§ **What to do**
Apart from the pictures, the listing is to be returned exactly.

§ **Data for processing**
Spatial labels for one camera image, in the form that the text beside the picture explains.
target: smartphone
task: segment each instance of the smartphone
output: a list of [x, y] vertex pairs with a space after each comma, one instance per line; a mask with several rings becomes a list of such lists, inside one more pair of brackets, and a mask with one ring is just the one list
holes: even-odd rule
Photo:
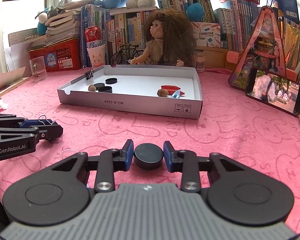
[[272, 72], [252, 68], [246, 95], [288, 114], [300, 114], [300, 84]]

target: decorative card stand
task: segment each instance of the decorative card stand
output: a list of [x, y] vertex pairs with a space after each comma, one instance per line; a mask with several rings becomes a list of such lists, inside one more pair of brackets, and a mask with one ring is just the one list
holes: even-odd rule
[[245, 89], [253, 67], [286, 77], [286, 66], [279, 27], [274, 11], [264, 6], [252, 30], [248, 44], [229, 77], [229, 84]]

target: red plastic piece
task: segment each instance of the red plastic piece
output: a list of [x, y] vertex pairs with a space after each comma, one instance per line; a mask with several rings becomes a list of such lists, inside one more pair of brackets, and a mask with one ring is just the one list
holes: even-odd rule
[[177, 91], [177, 90], [180, 90], [181, 88], [180, 87], [177, 87], [177, 86], [168, 86], [168, 85], [165, 85], [165, 86], [161, 86], [161, 89], [166, 89], [166, 90], [174, 90], [174, 91]]
[[177, 86], [168, 86], [168, 85], [165, 85], [165, 86], [161, 86], [161, 89], [168, 90], [169, 96], [171, 96], [174, 92], [176, 92], [177, 90], [180, 90], [181, 88], [177, 87]]

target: phone screen
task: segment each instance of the phone screen
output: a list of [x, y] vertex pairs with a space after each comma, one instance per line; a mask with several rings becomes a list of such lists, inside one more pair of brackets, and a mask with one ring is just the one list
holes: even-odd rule
[[262, 70], [256, 72], [254, 84], [250, 85], [252, 91], [247, 91], [247, 94], [292, 114], [297, 114], [295, 106], [296, 103], [299, 104], [297, 98], [300, 85], [273, 73], [266, 73]]

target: label printer box
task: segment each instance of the label printer box
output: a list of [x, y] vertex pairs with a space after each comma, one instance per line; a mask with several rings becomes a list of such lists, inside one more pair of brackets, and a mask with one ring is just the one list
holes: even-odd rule
[[192, 22], [197, 46], [220, 48], [220, 24]]

§ **Answer to this exercise**
Spatial labels for one camera image, in the form that the text beside the picture explains.
target: smartphone
task: segment each instance of the smartphone
output: a list of [x, y] vertex pairs with a space after each comma, one instance per line; a mask with several rings becomes a list of such lists, inside one more pair of brackets, and a mask with one ring is just the one list
holes: even-odd rule
Photo:
[[272, 72], [252, 68], [246, 95], [288, 114], [300, 114], [300, 84]]

target: decorative card stand
task: segment each instance of the decorative card stand
output: a list of [x, y] vertex pairs with a space after each comma, one instance per line; a mask with several rings becomes a list of such lists, inside one more pair of brackets, and a mask with one ring is just the one list
holes: even-odd rule
[[245, 89], [253, 67], [286, 77], [286, 66], [279, 27], [274, 11], [264, 6], [252, 30], [248, 44], [229, 77], [229, 84]]

target: red plastic piece
task: segment each instance of the red plastic piece
output: a list of [x, y] vertex pairs with a space after each comma, one instance per line; a mask with several rings becomes a list of such lists, inside one more pair of brackets, and a mask with one ring is just the one list
holes: even-odd rule
[[177, 91], [177, 90], [180, 90], [181, 88], [180, 87], [177, 87], [177, 86], [168, 86], [168, 85], [165, 85], [165, 86], [161, 86], [161, 89], [166, 89], [166, 90], [174, 90], [174, 91]]
[[177, 86], [168, 86], [168, 85], [165, 85], [165, 86], [161, 86], [161, 89], [168, 90], [169, 96], [171, 96], [174, 92], [176, 92], [177, 90], [180, 90], [181, 88], [177, 87]]

target: phone screen
task: segment each instance of the phone screen
output: a list of [x, y] vertex pairs with a space after each comma, one instance per line; a mask with several rings becomes a list of such lists, inside one more pair of brackets, and a mask with one ring is just the one list
holes: even-odd rule
[[262, 70], [256, 72], [254, 84], [250, 85], [252, 91], [247, 91], [247, 94], [292, 114], [297, 114], [295, 106], [296, 103], [299, 104], [297, 98], [300, 85], [273, 73], [266, 73]]

target: label printer box
task: segment each instance of the label printer box
output: a list of [x, y] vertex pairs with a space after each comma, one instance per line; a mask with several rings becomes a list of such lists, inside one more pair of brackets, and a mask with one ring is just the one list
holes: even-odd rule
[[192, 22], [197, 46], [220, 48], [220, 24]]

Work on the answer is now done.